● **Problem details**: Among the entries below, how many lines contain the string "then"? Reply with that number alone.

● **Data extract**:
——

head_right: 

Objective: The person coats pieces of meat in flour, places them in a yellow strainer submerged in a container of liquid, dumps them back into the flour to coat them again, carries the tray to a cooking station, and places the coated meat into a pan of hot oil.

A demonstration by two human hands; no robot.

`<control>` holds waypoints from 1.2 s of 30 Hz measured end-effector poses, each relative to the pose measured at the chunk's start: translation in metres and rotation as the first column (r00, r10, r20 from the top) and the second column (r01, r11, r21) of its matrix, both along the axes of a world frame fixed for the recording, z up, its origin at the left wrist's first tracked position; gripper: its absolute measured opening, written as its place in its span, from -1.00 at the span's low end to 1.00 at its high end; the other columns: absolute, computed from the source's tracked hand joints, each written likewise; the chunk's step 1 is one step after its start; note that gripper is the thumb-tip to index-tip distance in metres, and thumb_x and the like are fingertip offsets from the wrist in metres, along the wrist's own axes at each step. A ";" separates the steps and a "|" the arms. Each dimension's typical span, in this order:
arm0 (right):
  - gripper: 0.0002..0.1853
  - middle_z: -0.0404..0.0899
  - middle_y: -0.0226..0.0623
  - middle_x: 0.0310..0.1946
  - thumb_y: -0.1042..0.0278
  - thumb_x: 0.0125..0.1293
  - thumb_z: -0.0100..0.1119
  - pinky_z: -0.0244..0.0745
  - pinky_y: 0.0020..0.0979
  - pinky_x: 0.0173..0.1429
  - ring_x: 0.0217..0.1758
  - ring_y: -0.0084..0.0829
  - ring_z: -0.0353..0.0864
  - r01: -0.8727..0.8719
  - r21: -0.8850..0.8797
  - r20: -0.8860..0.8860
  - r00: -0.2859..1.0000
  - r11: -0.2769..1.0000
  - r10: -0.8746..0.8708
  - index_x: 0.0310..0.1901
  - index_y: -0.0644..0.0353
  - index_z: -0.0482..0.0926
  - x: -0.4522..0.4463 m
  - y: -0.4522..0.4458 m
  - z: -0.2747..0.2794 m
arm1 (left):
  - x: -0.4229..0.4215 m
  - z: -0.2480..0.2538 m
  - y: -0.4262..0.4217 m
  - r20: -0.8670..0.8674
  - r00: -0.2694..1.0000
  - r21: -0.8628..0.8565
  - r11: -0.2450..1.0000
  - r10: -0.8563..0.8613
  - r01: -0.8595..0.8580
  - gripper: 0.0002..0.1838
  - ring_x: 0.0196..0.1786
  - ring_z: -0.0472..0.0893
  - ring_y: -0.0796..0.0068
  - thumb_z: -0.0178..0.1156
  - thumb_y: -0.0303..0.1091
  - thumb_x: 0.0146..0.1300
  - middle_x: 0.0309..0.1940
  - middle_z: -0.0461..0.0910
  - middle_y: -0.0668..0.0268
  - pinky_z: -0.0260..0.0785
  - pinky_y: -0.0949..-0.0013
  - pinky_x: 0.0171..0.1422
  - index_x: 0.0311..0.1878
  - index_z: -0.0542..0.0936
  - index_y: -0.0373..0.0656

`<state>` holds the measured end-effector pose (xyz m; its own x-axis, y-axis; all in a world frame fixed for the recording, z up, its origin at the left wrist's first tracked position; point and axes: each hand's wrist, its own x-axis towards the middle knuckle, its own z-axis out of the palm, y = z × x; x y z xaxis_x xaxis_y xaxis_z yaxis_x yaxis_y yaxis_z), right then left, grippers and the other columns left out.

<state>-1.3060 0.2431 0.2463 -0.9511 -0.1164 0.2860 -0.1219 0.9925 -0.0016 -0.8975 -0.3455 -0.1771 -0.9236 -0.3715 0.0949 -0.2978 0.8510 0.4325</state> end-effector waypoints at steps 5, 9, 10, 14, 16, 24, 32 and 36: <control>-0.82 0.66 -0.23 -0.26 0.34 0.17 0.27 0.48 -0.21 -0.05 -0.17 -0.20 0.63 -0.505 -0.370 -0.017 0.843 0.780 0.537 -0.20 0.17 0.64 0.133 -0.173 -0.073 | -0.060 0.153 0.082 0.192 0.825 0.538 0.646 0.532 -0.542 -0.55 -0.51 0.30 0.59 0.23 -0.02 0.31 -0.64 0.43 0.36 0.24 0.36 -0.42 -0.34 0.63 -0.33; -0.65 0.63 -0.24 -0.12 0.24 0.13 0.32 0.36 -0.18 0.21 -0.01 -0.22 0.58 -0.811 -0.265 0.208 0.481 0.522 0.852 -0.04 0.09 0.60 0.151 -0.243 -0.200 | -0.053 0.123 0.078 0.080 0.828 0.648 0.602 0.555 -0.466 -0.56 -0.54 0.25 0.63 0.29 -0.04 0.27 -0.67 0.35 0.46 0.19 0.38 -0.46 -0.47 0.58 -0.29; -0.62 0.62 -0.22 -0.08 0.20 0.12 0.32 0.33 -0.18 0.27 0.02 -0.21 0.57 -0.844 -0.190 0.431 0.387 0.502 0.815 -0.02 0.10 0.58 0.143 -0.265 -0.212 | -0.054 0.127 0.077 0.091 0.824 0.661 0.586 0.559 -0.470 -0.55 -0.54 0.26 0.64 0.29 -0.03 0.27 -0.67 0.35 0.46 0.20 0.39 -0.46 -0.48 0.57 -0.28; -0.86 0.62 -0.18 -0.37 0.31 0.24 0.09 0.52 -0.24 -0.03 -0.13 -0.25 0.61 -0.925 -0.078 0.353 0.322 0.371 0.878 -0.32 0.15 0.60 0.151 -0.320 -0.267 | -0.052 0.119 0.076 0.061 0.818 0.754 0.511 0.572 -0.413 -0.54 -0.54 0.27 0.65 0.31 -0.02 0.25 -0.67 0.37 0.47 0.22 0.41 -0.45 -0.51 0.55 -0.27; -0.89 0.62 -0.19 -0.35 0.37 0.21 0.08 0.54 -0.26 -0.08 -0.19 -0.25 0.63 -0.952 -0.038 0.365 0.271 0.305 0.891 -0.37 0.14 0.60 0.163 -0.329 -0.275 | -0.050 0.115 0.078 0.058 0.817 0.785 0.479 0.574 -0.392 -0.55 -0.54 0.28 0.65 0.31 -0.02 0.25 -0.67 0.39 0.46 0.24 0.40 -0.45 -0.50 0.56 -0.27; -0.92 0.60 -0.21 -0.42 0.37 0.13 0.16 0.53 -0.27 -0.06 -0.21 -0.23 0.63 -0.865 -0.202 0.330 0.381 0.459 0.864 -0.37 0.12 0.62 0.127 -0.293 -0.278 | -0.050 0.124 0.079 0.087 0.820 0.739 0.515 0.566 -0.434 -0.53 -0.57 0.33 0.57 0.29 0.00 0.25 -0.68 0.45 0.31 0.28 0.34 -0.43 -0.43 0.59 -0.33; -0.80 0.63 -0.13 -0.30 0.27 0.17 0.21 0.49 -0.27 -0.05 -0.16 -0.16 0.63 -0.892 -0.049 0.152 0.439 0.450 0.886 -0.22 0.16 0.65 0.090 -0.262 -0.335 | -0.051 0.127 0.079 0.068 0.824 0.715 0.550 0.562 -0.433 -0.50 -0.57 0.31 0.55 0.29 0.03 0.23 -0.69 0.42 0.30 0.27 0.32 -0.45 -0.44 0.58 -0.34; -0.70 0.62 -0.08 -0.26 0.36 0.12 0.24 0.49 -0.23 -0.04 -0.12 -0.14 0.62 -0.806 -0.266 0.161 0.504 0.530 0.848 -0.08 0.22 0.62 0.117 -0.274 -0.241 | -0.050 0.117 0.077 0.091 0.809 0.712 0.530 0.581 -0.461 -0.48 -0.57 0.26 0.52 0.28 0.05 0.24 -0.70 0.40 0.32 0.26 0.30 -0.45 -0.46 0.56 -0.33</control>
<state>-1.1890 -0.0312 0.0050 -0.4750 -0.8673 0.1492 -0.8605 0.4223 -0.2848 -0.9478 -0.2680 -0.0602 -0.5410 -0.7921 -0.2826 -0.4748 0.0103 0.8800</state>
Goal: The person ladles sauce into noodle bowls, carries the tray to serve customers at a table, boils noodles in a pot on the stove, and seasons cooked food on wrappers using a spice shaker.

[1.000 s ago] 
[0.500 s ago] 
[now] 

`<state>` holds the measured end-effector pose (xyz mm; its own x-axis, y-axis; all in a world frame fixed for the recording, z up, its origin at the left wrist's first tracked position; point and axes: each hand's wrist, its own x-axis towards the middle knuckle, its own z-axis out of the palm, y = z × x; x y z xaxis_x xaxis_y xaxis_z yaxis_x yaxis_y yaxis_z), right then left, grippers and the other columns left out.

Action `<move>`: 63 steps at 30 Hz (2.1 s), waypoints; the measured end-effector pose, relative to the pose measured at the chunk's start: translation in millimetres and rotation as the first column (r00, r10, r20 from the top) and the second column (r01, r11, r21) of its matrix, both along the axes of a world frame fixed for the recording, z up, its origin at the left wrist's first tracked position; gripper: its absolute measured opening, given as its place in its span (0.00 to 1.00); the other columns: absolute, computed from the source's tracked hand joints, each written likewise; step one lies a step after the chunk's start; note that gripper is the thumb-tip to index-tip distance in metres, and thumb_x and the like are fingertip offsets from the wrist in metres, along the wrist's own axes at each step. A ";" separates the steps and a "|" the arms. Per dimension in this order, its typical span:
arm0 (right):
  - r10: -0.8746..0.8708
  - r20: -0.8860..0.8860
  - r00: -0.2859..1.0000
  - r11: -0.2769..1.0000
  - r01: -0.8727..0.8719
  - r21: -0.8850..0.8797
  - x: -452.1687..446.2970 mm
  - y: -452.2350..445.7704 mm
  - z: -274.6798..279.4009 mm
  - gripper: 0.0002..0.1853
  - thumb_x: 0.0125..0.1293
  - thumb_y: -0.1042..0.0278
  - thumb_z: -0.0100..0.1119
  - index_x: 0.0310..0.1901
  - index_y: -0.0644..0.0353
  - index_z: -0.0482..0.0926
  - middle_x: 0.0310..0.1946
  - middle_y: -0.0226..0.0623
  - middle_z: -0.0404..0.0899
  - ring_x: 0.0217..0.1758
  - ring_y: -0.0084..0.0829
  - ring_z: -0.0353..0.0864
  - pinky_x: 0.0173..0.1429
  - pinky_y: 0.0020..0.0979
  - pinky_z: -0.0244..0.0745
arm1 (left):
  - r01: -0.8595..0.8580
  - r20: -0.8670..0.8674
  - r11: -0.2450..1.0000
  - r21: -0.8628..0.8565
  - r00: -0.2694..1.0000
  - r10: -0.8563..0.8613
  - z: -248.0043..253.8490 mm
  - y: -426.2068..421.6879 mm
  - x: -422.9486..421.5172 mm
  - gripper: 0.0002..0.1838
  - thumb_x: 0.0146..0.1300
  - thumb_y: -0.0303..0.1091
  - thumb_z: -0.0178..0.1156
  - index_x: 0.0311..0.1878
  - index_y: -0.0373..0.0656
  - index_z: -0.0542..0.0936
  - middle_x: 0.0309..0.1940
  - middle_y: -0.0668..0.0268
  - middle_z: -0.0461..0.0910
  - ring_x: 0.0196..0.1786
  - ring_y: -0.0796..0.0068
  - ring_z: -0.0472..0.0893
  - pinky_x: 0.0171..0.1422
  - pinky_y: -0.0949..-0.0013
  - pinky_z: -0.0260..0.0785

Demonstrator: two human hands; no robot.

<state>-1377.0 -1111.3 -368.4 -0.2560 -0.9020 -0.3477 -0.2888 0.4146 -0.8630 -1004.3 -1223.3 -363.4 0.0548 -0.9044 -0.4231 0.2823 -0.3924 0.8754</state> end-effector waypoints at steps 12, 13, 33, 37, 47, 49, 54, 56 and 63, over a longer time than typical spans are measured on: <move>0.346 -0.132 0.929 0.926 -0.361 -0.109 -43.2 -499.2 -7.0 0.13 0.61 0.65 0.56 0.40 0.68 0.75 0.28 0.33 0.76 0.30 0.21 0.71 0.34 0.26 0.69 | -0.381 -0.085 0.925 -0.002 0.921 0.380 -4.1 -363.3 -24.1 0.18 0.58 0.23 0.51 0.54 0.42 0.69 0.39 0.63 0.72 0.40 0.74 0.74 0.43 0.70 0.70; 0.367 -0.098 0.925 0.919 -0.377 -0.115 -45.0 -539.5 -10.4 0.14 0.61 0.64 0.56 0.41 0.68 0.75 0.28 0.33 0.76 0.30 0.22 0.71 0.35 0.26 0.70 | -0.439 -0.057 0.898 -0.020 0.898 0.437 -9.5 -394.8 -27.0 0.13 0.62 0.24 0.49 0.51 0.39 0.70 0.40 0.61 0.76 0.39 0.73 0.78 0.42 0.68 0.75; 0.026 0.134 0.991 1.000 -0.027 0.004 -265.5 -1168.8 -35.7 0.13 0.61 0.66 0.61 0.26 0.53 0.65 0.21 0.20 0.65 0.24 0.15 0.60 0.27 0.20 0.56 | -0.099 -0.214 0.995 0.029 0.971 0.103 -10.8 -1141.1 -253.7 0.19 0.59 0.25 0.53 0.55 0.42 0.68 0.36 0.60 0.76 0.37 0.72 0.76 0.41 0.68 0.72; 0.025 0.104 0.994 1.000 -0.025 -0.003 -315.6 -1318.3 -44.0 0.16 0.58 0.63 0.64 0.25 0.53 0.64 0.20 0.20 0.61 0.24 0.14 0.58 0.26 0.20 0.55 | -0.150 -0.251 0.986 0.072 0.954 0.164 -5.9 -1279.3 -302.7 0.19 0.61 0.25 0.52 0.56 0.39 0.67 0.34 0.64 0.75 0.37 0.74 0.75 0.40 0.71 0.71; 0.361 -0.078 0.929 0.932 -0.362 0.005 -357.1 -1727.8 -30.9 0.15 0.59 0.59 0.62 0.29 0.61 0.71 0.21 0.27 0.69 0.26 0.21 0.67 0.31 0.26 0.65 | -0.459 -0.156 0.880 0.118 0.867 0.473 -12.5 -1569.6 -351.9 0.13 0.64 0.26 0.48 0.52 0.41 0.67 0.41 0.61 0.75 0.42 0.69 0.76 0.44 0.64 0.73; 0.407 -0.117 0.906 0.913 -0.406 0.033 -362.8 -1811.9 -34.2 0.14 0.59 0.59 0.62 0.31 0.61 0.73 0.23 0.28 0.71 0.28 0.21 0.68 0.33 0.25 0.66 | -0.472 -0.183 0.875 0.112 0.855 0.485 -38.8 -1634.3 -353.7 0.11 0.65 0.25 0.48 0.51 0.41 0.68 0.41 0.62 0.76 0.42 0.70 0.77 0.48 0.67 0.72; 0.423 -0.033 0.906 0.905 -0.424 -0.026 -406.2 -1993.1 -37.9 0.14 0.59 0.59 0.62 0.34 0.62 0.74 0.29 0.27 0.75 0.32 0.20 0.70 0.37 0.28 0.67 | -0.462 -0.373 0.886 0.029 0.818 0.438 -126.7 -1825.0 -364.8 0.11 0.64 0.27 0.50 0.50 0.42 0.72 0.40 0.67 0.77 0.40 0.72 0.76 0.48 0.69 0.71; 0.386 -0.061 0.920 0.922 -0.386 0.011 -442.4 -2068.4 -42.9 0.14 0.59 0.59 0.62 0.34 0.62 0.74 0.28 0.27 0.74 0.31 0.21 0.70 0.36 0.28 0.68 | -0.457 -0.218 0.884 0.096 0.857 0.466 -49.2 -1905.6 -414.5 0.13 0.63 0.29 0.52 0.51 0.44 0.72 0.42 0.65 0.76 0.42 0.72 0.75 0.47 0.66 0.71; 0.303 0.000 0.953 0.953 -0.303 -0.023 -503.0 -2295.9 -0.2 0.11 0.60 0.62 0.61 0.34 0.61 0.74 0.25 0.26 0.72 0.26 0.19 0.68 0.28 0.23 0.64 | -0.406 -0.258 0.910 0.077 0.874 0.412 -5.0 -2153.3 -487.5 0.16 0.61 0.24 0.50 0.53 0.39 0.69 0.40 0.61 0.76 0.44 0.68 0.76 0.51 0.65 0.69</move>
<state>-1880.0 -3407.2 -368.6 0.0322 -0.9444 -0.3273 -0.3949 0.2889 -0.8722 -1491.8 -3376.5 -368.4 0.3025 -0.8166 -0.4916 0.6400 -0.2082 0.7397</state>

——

● **Response area**: 2